Margaret Bourke-White, Self-Portrait with Camera [Autoportrait à la chambre], épreuve argentique, 34,9 x 22,7 cm, © Digital Image Museum Associates/LACMA/Art Resource NY/Scala, Florence
Après la Grande Guerre, les femmes photographes deviennent des professionnelles aguerries : elles organisent des expositions dans les salons et les galeries, créent des écoles, dirigent des studios ou des agences, écrivent l’histoire de la photographie. Leurs photographies font les couvertures des plus grands magazines, Vogue, Vu, Life, National Geographic, etc.
Barbara Morgan, We are three women–We are three million women, 1938, épreuve argentique, 33,7 x 45,5 cm, Münchner Stadtmuseum, Munich, © Münchner Stadtmuseum, Sammlung Fotografie
Souvent pionnières, elles expérimentent de nouvelles techniques : macrophotographies (Laure Albin Guillot), solarisations (Lee Miller), photogrammes (Lucia Moholy), dessins lumineux (Barbara Morgan), surimpressions, photomontages et photocollages (Olga Wlassics, Dora Maar), rayons infrarouges et ultraviolets (Ellen Auerbach), procédés en couleur (Madame Yevonde, Gisele Freund), qui vont contribuer à l’émergence de la photographie moderne. Elles s’inscrivent ainsi dès l’origine dans tous les mouvements avant-gardistes : surréalisme (Claude Cahun, Dora Maar), Bauhaus (Marianne Brandt), Nouvelle Objectivité (Hilla Becher), Straight Photography (photographie pure, Alma Lavenson) ou encore Nouvelle Vision (Florence Henri).
Ruth Bernhard, Embryo, 1934, tirage 1955-1960, tirage argentique, 19,05 x 16,51 cm sans cadre, Keith de Lellis Gallery, New York, reproduced with permission of the Ruth Bernhard Archive, Princeton University Art Museum, © Trustees Princeton University © Photo courtesy of the Keith de Lellis Gallery, New York
Forte de leur statut de photographe, elles s’aventurent dans des espaces qui leur étaient jusque-là interdit comme celui de la représentation de nus, masculins ou féminins. Mais, bien que toléré par la censure s’il est sans poil pubien ni organe sexuel, le nu, vu par le regard des femmes, heurtent encore la bienséance et nombreuses d’entre elles seront inquiétées par la police pour avoir soi-disant franchi les limites de la décence. Cette émancipation du corps conduit certaines d’entre-elles à s’affranchir des normes sociales liées aux rôles traditionnels de fille, d’épouse et de mère. Elles en détournent les codes de représentation de façon critique ou ironique et brouillent les identités de genre et de sexe (Claude Cahun, Germaine Krull, Hannah Höch ou Lisette Model).
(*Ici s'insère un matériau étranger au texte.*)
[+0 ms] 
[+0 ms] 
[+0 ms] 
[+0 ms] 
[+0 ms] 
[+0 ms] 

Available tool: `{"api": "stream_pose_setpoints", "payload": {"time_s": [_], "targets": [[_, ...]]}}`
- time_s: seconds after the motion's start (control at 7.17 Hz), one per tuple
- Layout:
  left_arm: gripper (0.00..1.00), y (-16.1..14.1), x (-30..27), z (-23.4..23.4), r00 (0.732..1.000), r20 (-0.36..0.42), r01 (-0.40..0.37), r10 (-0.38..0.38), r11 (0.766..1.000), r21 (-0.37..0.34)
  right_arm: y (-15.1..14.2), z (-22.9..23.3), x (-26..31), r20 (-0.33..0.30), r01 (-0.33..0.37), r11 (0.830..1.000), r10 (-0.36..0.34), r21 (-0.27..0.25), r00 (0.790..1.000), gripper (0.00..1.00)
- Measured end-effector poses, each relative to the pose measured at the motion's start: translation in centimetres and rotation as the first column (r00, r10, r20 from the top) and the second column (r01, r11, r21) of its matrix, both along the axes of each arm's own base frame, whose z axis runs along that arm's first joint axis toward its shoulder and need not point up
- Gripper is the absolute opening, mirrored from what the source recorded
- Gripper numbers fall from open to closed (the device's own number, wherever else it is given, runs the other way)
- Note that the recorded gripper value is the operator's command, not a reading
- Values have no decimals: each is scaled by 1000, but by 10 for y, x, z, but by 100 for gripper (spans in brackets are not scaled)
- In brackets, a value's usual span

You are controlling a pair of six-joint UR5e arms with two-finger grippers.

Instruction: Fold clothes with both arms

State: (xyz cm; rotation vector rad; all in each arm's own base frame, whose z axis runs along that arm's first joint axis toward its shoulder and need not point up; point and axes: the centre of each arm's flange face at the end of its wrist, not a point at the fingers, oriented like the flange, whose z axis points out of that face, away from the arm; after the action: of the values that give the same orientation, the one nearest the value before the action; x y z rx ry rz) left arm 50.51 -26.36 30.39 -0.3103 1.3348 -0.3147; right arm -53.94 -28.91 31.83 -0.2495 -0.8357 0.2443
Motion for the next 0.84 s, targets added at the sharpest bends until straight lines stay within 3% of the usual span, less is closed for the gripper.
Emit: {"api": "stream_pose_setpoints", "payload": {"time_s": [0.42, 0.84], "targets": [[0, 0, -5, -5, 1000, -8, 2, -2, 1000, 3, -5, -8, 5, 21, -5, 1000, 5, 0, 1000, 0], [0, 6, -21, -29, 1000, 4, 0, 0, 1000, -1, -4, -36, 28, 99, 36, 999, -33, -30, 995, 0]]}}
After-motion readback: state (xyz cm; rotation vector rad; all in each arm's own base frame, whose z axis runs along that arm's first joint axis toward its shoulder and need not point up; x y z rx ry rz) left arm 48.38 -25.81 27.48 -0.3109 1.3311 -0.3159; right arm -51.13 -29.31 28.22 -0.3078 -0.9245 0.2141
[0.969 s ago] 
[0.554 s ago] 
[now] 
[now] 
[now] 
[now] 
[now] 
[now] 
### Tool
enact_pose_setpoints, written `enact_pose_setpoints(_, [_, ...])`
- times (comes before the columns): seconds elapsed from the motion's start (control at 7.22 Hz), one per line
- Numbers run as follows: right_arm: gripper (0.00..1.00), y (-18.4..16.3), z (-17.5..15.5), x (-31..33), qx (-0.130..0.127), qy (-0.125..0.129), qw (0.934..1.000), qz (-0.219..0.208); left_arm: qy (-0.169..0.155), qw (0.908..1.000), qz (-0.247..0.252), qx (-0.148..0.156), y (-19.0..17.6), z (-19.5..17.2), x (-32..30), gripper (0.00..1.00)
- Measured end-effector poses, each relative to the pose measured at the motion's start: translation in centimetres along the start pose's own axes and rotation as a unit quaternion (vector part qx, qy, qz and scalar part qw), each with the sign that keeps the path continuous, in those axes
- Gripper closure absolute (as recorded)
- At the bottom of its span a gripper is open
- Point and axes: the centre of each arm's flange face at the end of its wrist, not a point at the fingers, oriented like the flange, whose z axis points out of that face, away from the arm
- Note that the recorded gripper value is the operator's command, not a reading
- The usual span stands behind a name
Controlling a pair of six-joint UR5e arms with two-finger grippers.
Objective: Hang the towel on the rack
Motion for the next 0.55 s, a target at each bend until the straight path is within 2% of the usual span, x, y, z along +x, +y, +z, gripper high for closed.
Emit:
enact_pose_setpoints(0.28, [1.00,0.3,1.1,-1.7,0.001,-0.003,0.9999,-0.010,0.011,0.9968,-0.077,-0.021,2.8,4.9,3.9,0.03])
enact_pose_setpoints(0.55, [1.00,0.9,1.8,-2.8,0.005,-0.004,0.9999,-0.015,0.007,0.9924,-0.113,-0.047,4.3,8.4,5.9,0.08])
Ruth Bernhard, Doll, 1938, tirage de 1974, tirage argentique, 17,78 x 18,42 cm, Los Angeles County Museum of Art (LACMA), Los Angeles, reproduced with permission of the Ruth Bernhard Archive, Princeton University Art Museum, © Trustees Princeton University © Digital Image Museum Associates/LACMA/Art Resource NY/Scala, Florence
D’autres s’attaquent aux symboles même de la virilité : la machine, l’automobile ou l’architecture industrielle. Mais là encore, parce que ce sont des femmes, elles se heurtent de plein fouet à la domination masculine. Ella Maillart, trop jolie, trop jeune, ne sera pas autorisée à se joindre à la Croisière jaune, un raid automobile de Beyrouth à Pékin organisé par André Citroën d’avril 1931 à février 1932.
Pourtant, elles font preuve d’autant de courage que les hommes, s’aventurant sur les champs de bataille de la Seconde Guerre mondiale pour témoigner de l’horreur des crimes nazis. L’appareil photo devient alors une arme de guerre contre l’oubli.
De Paris à New York, en passant par Budapest, Londres, Berlin et San Francisco, les femmes photographes nous transmis un regard sans concession, parfois féroce, critique ou moqueur, sur elles-mêmes et sur une société en pleine mutation.
Au musée d’Orsay du 14 octobre 2015 au 24 janvier 2016.